Listed entries -
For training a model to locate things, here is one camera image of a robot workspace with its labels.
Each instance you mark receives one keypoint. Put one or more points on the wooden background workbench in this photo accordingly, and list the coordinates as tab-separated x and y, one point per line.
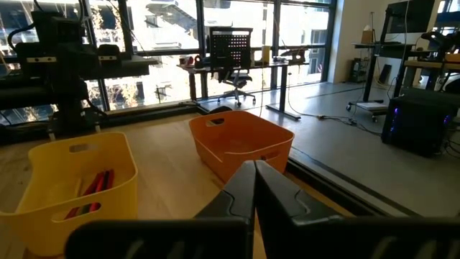
431	65

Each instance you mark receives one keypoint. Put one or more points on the black computer tower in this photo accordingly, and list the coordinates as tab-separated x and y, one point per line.
417	126

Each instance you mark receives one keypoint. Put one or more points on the orange plastic bin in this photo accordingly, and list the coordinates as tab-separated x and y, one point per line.
244	144

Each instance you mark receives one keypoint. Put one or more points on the black office chair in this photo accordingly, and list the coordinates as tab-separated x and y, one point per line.
231	46

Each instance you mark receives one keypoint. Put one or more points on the black monitor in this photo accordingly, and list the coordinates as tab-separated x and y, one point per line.
413	16

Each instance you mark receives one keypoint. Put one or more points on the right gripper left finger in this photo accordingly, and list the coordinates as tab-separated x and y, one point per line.
161	239

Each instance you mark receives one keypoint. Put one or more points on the light red pencil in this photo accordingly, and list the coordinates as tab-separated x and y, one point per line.
108	180

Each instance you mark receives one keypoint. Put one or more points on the black office desk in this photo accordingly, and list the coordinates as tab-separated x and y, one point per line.
273	64

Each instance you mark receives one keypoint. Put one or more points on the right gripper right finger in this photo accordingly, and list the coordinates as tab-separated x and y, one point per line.
359	239

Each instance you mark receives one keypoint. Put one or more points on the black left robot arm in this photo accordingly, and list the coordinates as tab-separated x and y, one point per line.
70	104

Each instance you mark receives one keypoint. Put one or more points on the black monitor stand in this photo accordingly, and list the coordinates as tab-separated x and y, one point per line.
370	72

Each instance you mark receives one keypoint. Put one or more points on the cardboard box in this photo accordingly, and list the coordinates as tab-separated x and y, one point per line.
367	36

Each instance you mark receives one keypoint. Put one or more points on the yellow plastic bin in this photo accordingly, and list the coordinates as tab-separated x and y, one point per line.
36	234

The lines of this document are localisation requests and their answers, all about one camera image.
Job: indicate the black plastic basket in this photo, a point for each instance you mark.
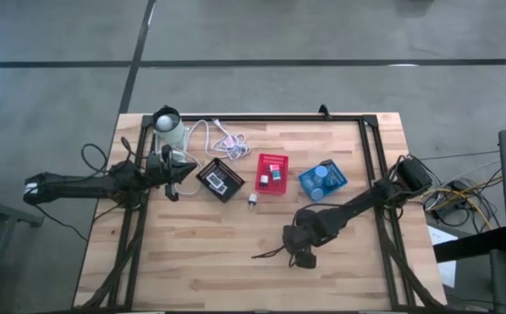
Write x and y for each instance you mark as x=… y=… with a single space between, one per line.
x=233 y=183

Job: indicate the red plastic basket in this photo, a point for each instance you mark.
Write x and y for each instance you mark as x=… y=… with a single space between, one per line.
x=281 y=187

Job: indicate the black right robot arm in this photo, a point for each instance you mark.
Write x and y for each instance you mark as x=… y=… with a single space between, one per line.
x=357 y=205

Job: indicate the white paper sheet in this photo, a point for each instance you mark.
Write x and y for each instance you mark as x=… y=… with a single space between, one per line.
x=447 y=270

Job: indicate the white desk fan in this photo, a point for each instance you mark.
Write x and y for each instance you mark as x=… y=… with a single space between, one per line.
x=183 y=165

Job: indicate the white wall plug charger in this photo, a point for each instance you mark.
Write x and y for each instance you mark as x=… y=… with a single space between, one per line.
x=253 y=200

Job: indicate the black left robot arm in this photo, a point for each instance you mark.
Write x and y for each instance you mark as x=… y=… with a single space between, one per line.
x=74 y=187

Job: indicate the blue plastic basket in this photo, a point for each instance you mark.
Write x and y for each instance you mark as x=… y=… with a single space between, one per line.
x=305 y=192

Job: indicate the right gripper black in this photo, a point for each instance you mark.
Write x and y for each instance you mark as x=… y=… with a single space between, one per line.
x=298 y=237

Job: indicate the black metal table frame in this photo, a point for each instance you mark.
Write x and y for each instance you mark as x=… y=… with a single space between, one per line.
x=257 y=118

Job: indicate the black desk beam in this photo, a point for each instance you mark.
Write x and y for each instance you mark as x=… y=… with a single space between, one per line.
x=471 y=245

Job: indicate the teal and white charger cube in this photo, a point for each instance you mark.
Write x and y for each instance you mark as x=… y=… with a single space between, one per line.
x=276 y=176

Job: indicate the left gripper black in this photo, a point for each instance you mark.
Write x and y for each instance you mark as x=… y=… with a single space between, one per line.
x=161 y=172

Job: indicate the grey metal stand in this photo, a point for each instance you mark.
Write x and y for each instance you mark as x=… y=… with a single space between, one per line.
x=0 y=210

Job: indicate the black frame clamp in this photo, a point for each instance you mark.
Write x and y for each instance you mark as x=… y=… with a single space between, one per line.
x=323 y=111

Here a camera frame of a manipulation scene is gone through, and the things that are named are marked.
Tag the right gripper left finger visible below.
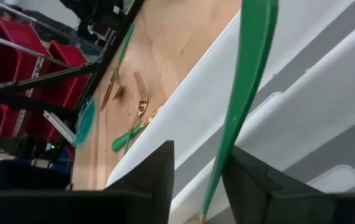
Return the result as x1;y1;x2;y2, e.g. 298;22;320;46
0;140;175;224

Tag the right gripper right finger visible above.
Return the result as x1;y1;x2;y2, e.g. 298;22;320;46
222;146;355;224

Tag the gold knife green handle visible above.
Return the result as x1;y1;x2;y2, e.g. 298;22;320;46
98;22;136;113
111;101;166;153

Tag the blue plastic bowl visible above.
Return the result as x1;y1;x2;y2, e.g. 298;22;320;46
71;96;97;147

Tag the white bar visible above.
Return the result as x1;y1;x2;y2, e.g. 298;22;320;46
42;110;76;144

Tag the white plastic cutlery tray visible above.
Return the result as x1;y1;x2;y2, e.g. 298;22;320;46
105;0;355;224

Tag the grey metal shelf rack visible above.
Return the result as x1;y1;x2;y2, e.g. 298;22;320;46
0;0;72;69

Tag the gold fork green handle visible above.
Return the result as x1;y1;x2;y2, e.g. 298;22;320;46
123;70;149;156

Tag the small gold spoon green handle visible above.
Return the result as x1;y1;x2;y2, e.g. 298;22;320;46
111;74;126;101

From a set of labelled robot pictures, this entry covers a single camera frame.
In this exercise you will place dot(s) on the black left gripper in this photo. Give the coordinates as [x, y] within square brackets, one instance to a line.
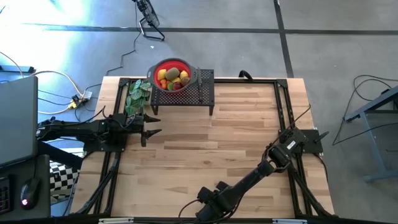
[135, 128]

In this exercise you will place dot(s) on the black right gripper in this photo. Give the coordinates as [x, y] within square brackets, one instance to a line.
[217, 200]

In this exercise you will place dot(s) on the small orange fruit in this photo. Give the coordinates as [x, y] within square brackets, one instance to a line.
[163, 86]
[163, 81]

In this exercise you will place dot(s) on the whole brown kiwi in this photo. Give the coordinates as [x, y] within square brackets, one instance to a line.
[172, 73]

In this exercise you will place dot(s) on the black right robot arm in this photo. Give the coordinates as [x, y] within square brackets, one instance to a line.
[264, 169]

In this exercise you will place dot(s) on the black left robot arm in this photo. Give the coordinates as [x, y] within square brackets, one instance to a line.
[74, 130]

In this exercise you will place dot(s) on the green potted plant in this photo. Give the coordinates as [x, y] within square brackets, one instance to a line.
[136, 93]

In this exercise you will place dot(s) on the black perforated metal shelf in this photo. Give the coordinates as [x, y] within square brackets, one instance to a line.
[186, 96]

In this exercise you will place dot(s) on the red collapsible colander bowl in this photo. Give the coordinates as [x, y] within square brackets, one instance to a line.
[155, 70]

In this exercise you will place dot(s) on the white strip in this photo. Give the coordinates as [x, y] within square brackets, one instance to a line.
[289, 221]
[115, 221]

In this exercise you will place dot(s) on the black white checkered mat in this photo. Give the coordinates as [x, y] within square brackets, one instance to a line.
[62, 180]

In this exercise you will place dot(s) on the black floor fan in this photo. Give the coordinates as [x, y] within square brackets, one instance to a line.
[149, 14]

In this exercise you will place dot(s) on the dark desk surface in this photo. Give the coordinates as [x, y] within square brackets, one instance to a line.
[43, 186]

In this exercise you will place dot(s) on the grey laptop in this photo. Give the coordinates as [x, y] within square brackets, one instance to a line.
[17, 121]

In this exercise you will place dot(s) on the black computer mouse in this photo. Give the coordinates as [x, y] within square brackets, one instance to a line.
[31, 189]

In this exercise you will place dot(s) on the black desk foot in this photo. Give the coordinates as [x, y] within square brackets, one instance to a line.
[15, 69]

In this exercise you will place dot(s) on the black backlit keyboard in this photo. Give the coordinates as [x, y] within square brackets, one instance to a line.
[5, 196]

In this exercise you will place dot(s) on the black aluminium table frame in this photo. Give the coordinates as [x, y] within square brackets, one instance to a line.
[281, 83]

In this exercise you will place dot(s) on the grey desk frame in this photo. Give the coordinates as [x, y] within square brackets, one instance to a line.
[381, 172]

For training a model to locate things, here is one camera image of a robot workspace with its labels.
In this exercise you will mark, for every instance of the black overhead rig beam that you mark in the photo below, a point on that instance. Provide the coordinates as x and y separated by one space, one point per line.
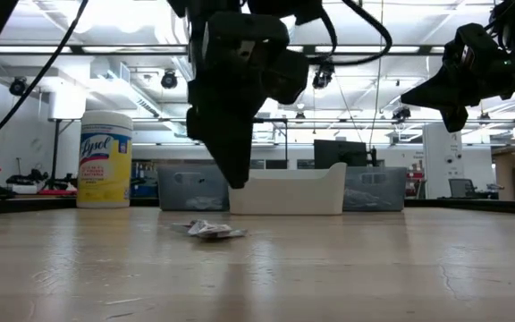
105 49

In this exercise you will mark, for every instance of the white rectangular ceiling duct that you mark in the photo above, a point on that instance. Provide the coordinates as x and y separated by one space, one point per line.
141 103

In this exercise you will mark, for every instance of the translucent grey plastic bin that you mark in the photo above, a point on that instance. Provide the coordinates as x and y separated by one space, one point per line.
190 192
376 188

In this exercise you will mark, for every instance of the white pillar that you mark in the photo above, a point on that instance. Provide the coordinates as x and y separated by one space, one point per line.
441 161

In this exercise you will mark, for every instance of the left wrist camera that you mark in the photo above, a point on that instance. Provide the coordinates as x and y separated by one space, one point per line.
291 76

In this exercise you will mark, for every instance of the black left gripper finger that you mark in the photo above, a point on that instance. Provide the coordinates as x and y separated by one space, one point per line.
233 156

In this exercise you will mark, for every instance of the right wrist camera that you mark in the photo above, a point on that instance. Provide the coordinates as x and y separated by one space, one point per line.
472 47

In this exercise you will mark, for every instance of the crumpled grey-white packet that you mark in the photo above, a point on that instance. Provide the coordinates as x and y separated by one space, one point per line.
213 230

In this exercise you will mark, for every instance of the blue storage shelf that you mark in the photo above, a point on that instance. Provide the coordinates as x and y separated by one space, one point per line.
143 183

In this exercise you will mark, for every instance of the black monitor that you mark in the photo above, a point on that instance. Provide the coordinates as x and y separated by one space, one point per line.
340 154

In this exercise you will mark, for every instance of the white light panel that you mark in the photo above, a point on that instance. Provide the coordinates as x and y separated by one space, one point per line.
67 105

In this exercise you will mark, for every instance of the white plastic bin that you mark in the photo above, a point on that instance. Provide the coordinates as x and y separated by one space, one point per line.
293 192

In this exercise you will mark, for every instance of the black light stand pole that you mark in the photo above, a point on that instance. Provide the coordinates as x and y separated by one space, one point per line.
56 156

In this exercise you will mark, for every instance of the background black robot arms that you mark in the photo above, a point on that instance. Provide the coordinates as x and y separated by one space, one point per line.
29 179

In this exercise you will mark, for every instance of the dark office chair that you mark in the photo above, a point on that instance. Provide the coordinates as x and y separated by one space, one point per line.
461 188

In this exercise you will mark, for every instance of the black ceiling spotlight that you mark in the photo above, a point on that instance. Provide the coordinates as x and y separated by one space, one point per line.
18 87
169 80
401 112
322 78

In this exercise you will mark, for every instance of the yellow Lysol wipes canister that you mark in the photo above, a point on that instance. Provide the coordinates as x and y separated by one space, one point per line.
105 170

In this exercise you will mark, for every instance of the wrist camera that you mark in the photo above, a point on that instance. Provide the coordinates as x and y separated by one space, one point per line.
291 76
472 47

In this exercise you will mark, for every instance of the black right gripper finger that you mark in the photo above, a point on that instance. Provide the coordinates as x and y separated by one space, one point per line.
445 105
436 87

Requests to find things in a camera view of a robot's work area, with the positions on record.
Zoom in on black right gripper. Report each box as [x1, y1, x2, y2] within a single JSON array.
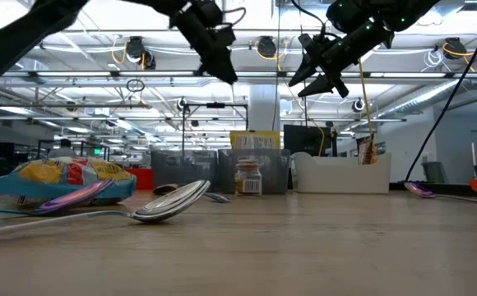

What is required - Of the lines above, show those in which "things" appears.

Solved exercise -
For training a model to locate things, here is one camera image of a robot workspace with its labels.
Here a camera frame of a manipulation scene is gone through, and the things that are named are marked.
For training a model to locate things, here is one camera image of a robot workspace with its labels.
Requests to find things in a camera view of a robot's work area, with the positions on record.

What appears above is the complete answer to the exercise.